A pandemia de Covid-19 fez com que os restaurantes investissem no delivery e, mesmo após o arrefecimento das restrições de funcionamento, o modelo de negócio ganhou o gosto da clientela e deve permanecer como uma fatia importante do faturamento dos empresários.

Quase quatro a cada cinco restaurantes atende seus clientes por delivery, de acordo com dados de abril de 2022 da Associação Brasileira de Bares e Restaurantes (Abrasel). O número representa 78% dos estabelecimentos brasileiros. Desses, 35% passaram a ter delivery durante a pandemia.

É o caso do restaurante de comida árabe Barakah. Inaugurado em 2011, o negócio tinha apenas unidades físicas. O delivery entrou nos planos da sócia e diretora-executiva Raquel Junqueira Franco só em 2020.

“A pandemia antecipou nosso projeto de delivery. Nossa operação presencial sempre foi um grande sucesso com nossas casas sempre lotadas e novos clientes todos os dias. O cenário perfeito por um lado, mas por outro nos restava pouco espaço para planejar e desenvolver a operação delivery”, afirma.

De acordo com Franco, após começar a atender os clientes via delivery em duas lojas físicas, ela passou a buscar alternativas para ampliar o raio de ação e apostou nas dark kitchens.

“A estrutura de dark kitchens se casava perfeitamente com nossas necessidades. A nova operação delivery, em especial com a aquisição de dark kitchens, foi essencial para a sustentabilidade do negócio, ajudando também na manutenção dos cargos de nossos colaboradores. Uma unidade de dark kitchen pode faturar até 50% em relação a uma loja física”, afirma.



Área para entregadores pegarem o pedido em dark kitchen — Foto: Divulgação

Atualmente o Barakah tem seis lojas físicas e duas cozinhas em dark kitchens.

“Uma das principais vantagens é a estrutura pronta das cozinhas. Quando fazemos obra para iniciar um restaurante existe uma série de modelos específicos, como eletricidade, gás, hidráulica, esgoto para suportar o dia a dia de produção intensiva. Além de outros apoios da rotina, como armazenamento e descarte de resíduos, estrutura de exaustão etc.

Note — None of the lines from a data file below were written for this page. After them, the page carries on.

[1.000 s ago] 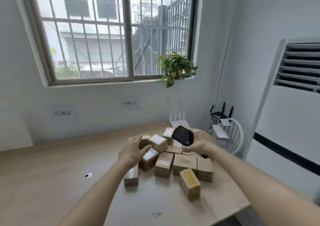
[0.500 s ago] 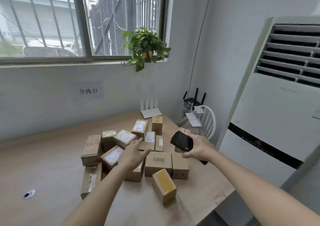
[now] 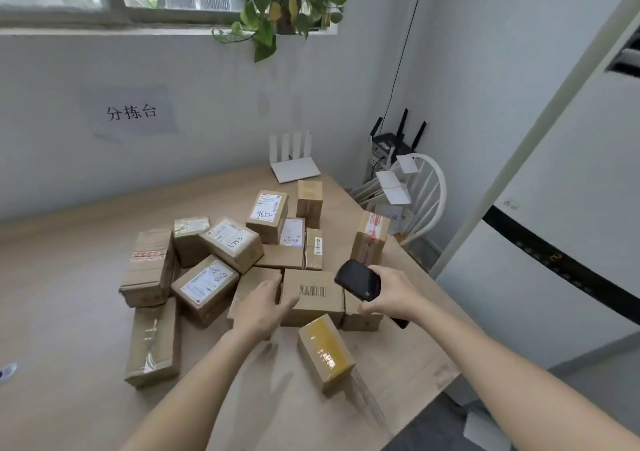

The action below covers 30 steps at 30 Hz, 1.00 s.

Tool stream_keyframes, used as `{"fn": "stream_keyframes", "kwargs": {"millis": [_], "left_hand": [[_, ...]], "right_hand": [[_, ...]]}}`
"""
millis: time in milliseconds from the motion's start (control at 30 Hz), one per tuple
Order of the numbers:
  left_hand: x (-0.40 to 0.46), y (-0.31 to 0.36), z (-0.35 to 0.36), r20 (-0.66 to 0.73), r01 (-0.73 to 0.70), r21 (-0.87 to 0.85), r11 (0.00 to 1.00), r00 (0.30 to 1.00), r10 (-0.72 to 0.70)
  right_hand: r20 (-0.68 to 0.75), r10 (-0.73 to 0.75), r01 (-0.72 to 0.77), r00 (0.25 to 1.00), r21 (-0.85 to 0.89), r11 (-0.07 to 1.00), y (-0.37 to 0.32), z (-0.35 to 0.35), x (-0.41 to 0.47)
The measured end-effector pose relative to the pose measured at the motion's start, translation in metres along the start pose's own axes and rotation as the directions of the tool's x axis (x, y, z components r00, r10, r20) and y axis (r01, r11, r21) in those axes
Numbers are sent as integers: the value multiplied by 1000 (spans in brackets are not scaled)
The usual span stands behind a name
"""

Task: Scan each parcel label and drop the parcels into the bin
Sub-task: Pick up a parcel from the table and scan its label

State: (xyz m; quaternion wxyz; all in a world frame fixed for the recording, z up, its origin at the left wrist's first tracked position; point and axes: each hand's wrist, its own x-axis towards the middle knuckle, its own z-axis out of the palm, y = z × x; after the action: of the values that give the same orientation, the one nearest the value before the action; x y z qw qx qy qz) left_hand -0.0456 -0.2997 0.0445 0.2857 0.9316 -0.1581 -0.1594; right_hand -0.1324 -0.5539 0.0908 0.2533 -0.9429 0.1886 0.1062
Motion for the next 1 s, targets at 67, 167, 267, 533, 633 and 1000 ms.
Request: {"fn": "stream_keyframes", "kwargs": {"millis": [67,167,267,533,633,1000], "left_hand": [[6,-3,17,26,13,-33,999,1000,-12],[14,-17,50,80,113,-114,987,991,-104],[16,-33,84,105,238,-174,956,969,-222],[4,-59,173,160,394,-198,898,916,-367],[0,-58,199,197,430,-218,876,899,-392],[-4,-46,216,273,473,-493,731,881,-387]], "right_hand": [[29,10,-11,1000,24,1000,16,17,16],[118,30,-36,993,48,998,35,43,36],[215,44,-59,976,62,996,52,71,52],[382,37,-59,924,47,997,91,137,77],[446,40,-106,894,125,986,105,154,81],[519,-35,-178,854,354,918,108,157,87]]}}
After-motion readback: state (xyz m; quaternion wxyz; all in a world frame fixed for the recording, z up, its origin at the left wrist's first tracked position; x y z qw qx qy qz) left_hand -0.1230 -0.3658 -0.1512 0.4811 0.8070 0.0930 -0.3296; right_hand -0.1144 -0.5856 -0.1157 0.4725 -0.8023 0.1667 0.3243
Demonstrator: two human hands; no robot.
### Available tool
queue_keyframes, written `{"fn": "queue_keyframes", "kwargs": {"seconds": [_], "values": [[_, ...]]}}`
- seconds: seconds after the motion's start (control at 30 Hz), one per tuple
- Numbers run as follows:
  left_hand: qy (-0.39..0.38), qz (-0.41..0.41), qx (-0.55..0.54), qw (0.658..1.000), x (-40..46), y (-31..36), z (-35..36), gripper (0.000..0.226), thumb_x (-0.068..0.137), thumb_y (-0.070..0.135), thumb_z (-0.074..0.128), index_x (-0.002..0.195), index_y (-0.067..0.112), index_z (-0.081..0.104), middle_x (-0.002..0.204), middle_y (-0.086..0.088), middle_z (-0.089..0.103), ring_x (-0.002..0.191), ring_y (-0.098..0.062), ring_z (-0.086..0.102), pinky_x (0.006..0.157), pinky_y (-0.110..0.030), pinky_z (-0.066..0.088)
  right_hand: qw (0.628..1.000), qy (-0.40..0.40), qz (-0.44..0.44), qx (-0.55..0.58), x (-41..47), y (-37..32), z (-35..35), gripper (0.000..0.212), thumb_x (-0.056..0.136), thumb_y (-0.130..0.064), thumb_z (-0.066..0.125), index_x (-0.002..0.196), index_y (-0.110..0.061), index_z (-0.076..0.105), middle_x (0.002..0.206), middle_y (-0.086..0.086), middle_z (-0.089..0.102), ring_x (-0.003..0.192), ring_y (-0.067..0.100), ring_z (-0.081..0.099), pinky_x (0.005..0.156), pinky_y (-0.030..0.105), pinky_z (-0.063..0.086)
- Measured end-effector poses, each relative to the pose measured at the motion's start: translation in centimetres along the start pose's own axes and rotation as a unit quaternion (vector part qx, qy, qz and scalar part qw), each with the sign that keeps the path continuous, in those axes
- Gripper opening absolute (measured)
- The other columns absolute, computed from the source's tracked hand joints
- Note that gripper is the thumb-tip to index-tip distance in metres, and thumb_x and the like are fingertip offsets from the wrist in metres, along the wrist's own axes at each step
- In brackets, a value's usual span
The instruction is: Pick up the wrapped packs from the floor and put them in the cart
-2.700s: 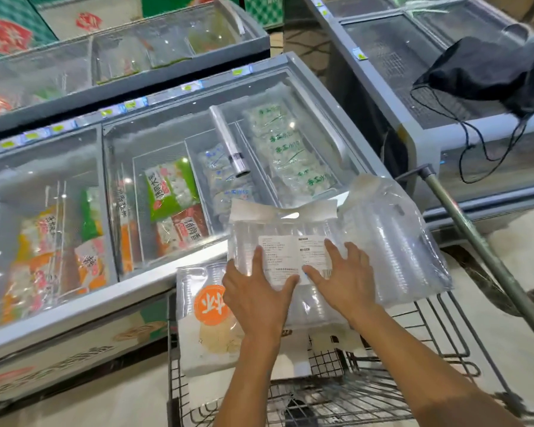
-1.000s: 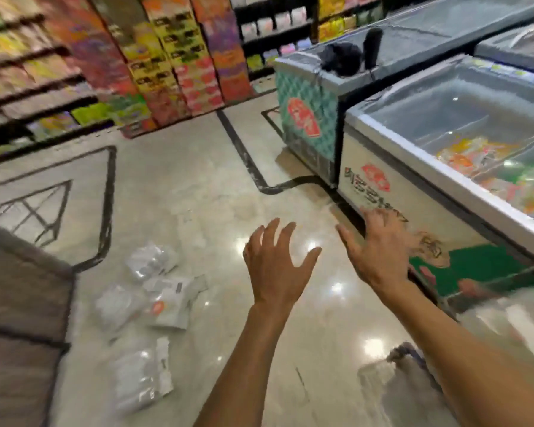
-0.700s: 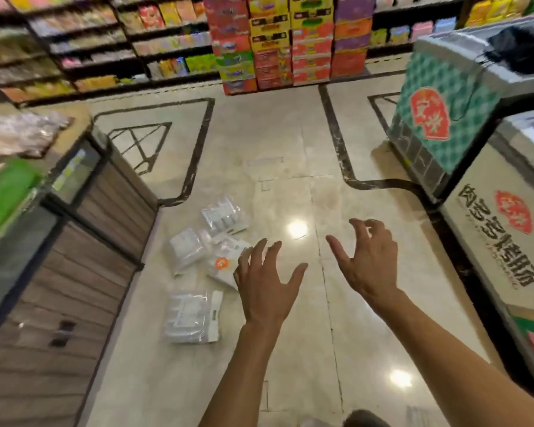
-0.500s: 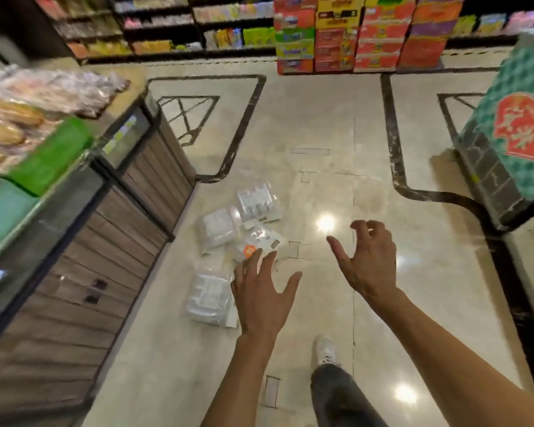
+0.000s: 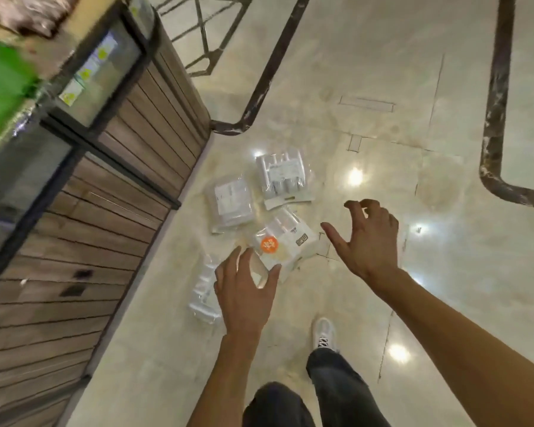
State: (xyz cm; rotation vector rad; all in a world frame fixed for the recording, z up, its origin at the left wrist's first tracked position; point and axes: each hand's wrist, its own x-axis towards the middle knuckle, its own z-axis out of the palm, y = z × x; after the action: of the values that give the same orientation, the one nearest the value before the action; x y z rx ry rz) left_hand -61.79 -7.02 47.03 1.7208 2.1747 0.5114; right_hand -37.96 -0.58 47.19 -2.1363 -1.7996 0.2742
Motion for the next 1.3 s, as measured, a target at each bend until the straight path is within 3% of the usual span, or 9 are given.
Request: {"fn": "queue_keyframes", "kwargs": {"seconds": [0.23, 0.37, 0.53, 0.67, 0.87, 1.0, 1.1, 1.23, 1.3], "values": [[-0.062, -0.028, 0.023, 0.997, 12.0, -9.3, 23.5, 0.068, 0.087, 0.071, 0.057, 0.140, 0.028, 0.056, 0.154, 0.001, 0.047, 0.138, -0.025, 0.044, 0.110, -0.046, 0.039, 0.994, -0.107, -0.020, -0.001, 8.7, 5.7, 25.6, 0.065, 0.088, -0.068, 0.053, 0.127, -0.017, 0.060, 0.126, 0.018, 0.057, 0.105, 0.041, 0.059, 0.097, 0.049, 0.041], [-0.092, -0.048, 0.018, 0.994, 16.6, -17.6, 38.0, 0.074, 0.085, 0.067, 0.066, 0.145, 0.025, 0.052, 0.161, -0.003, 0.037, 0.143, -0.029, 0.037, 0.113, -0.047, 0.037, 0.984, -0.173, -0.029, -0.019, 11.0, 10.2, 42.5, 0.067, 0.087, -0.069, 0.057, 0.132, -0.020, 0.057, 0.131, 0.020, 0.055, 0.110, 0.043, 0.058, 0.099, 0.052, 0.042], [-0.146, -0.110, 0.020, 0.983, 20.2, -26.3, 51.0, 0.087, 0.081, 0.072, 0.067, 0.153, 0.032, 0.038, 0.169, 0.001, 0.016, 0.151, -0.034, 0.021, 0.117, -0.052, 0.034, 0.964, -0.263, -0.020, -0.043, 13.8, 13.9, 57.9, 0.085, 0.083, -0.073, 0.060, 0.153, -0.032, 0.035, 0.153, 0.019, 0.035, 0.129, 0.044, 0.046, 0.105, 0.054, 0.040], [-0.151, -0.121, -0.023, 0.981, 20.8, -29.5, 56.1, 0.097, 0.080, 0.071, 0.069, 0.159, 0.037, 0.026, 0.172, 0.006, -0.007, 0.152, -0.030, 0.025, 0.114, -0.052, 0.039, 0.952, -0.305, 0.010, 0.018, 15.6, 14.6, 64.9, 0.103, 0.073, -0.079, 0.065, 0.157, -0.047, 0.016, 0.156, 0.018, 0.027, 0.130, 0.042, 0.047, 0.104, 0.055, 0.047], [-0.116, -0.125, -0.105, 0.980, 20.8, -29.0, 57.0, 0.098, 0.074, 0.062, 0.082, 0.157, 0.040, 0.033, 0.169, 0.021, -0.009, 0.143, 0.005, 0.007, 0.113, -0.030, 0.028, 0.957, -0.270, 0.086, 0.067, 14.8, 14.2, 65.7, 0.116, 0.061, -0.085, 0.069, 0.155, -0.053, 0.009, 0.140, 0.021, 0.041, 0.115, 0.040, 0.054, 0.096, 0.052, 0.051], [-0.137, -0.097, -0.103, 0.980, 20.5, -25.8, 55.2, 0.096, 0.072, 0.063, 0.082, 0.155, 0.041, 0.037, 0.168, 0.023, -0.005, 0.144, 0.000, 0.015, 0.110, -0.023, 0.023, 0.959, -0.233, 0.145, 0.071, 13.3, 14.8, 61.6, 0.117, 0.057, -0.088, 0.067, 0.154, -0.054, 0.011, 0.135, 0.020, 0.044, 0.115, 0.040, 0.053, 0.096, 0.054, 0.050], [-0.152, -0.058, -0.098, 0.982, 20.5, -21.3, 52.0, 0.095, 0.072, 0.063, 0.082, 0.154, 0.042, 0.038, 0.168, 0.024, -0.006, 0.144, -0.006, 0.018, 0.106, -0.010, 0.014, 0.957, -0.193, 0.195, 0.096, 12.5, 15.7, 55.8, 0.116, 0.058, -0.088, 0.068, 0.154, -0.055, 0.010, 0.135, 0.019, 0.044, 0.114, 0.037, 0.054, 0.096, 0.054, 0.049], [-0.159, 0.033, -0.111, 0.981, 21.4, -12.3, 44.7, 0.095, 0.070, 0.065, 0.082, 0.152, 0.041, 0.041, 0.169, 0.022, -0.004, 0.140, -0.003, 0.017, 0.109, -0.024, 0.021, 0.952, -0.117, 0.255, 0.118, 12.0, 15.5, 43.7, 0.114, 0.062, -0.088, 0.066, 0.154, -0.055, 0.009, 0.136, 0.017, 0.045, 0.118, 0.034, 0.051, 0.099, 0.051, 0.048], [-0.174, 0.072, -0.111, 0.976, 21.7, -6.6, 40.0, 0.094, 0.070, 0.065, 0.082, 0.152, 0.041, 0.042, 0.168, 0.024, -0.004, 0.142, -0.007, 0.020, 0.107, -0.025, 0.024, 0.946, -0.080, 0.289, 0.124, 12.2, 15.3, 36.3, 0.114, 0.061, -0.089, 0.065, 0.154, -0.055, 0.009, 0.135, 0.017, 0.046, 0.116, 0.033, 0.052, 0.099, 0.052, 0.049]]}}
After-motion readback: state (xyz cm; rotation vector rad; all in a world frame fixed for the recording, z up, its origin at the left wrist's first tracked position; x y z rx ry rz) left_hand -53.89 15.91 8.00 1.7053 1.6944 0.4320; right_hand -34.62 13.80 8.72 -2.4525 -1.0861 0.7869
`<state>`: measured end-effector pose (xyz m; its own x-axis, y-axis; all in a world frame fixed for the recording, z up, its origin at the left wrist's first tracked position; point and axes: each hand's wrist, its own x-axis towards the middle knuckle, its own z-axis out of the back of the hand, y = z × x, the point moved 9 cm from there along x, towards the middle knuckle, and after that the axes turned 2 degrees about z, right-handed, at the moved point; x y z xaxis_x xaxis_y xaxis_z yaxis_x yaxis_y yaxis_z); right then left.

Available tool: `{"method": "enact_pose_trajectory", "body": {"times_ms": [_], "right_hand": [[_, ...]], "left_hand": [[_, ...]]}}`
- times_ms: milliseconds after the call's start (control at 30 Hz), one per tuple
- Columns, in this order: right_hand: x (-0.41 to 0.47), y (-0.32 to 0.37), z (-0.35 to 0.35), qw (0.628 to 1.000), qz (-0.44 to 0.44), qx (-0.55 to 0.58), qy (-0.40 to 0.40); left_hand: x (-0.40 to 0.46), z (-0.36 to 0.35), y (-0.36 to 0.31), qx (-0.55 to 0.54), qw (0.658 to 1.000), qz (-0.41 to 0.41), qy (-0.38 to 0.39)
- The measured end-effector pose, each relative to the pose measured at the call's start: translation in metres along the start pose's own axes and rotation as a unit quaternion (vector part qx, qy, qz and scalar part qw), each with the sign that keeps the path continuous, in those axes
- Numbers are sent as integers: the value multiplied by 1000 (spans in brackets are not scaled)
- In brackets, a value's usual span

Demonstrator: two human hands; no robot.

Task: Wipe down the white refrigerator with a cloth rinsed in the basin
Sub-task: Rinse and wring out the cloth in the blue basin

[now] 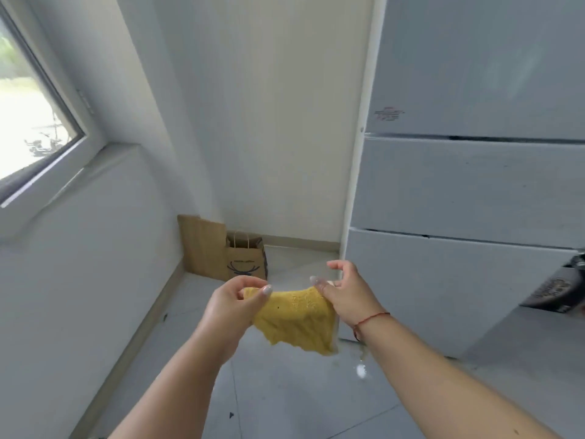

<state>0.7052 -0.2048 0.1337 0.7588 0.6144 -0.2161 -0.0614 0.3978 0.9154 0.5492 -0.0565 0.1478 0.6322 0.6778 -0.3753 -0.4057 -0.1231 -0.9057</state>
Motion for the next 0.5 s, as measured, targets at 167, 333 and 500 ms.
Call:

Uma dark kitchen oferece todos esses serviços com tecnologia e praticidade”, afirma.

A empresária também cita a facilidade com as demandas burocráticas, seja com a manutenção do espaço, o trabalho com os entregadores e o suporte, que inclui análise e orientação do cardápio por região e o controle de venda e prospecção.

Mesmo restaurantes que já apostavam no delivery antes da pandemia conseguiram crescer nesse período graças à operação em dark kitchens. É o caso do restaurante Da Mata Salada, que não tem salão aberto e só opera via delivery desde 2017. Atualmente, o grupo opera em quatro dark kitchens espalhadas pela cidade e na região metropolitana, de acordo com Caio Ciampolini, CEO da empresa.

“Com a pandemia, houve um aceleramento nas vendas por delivery. Com isso, passamos a atingir um novo público, as pessoas de mais idade, que antes não utilizavam aplicativos para delivery. Antes da pandemia, o nosso principal público era o jovem”, afirma Ciampolini.

Ciampolini afirma que, de abril a agosto de 2021, no período de restrições de funcionamento, houve uma estabilização na demanda do restaurante, mas que a partir de setembro de 2021, eles voltaram a crescer bastante. O grupo vende saladas, sopas e pokes.

“O modelo de negócios de delivery foi o melhor caminho neste período de pandemia. Estamos chegando próximo ao R$ 1 milhão de faturamento por mês para o nosso grupo. Até o final de 2023, temos o plano de consolidar a presença em São Paulo, com oito dark kitchens de cada marca na grande São Paulo. Depois expandir para outros municípios, como São Bernardo do Campo.”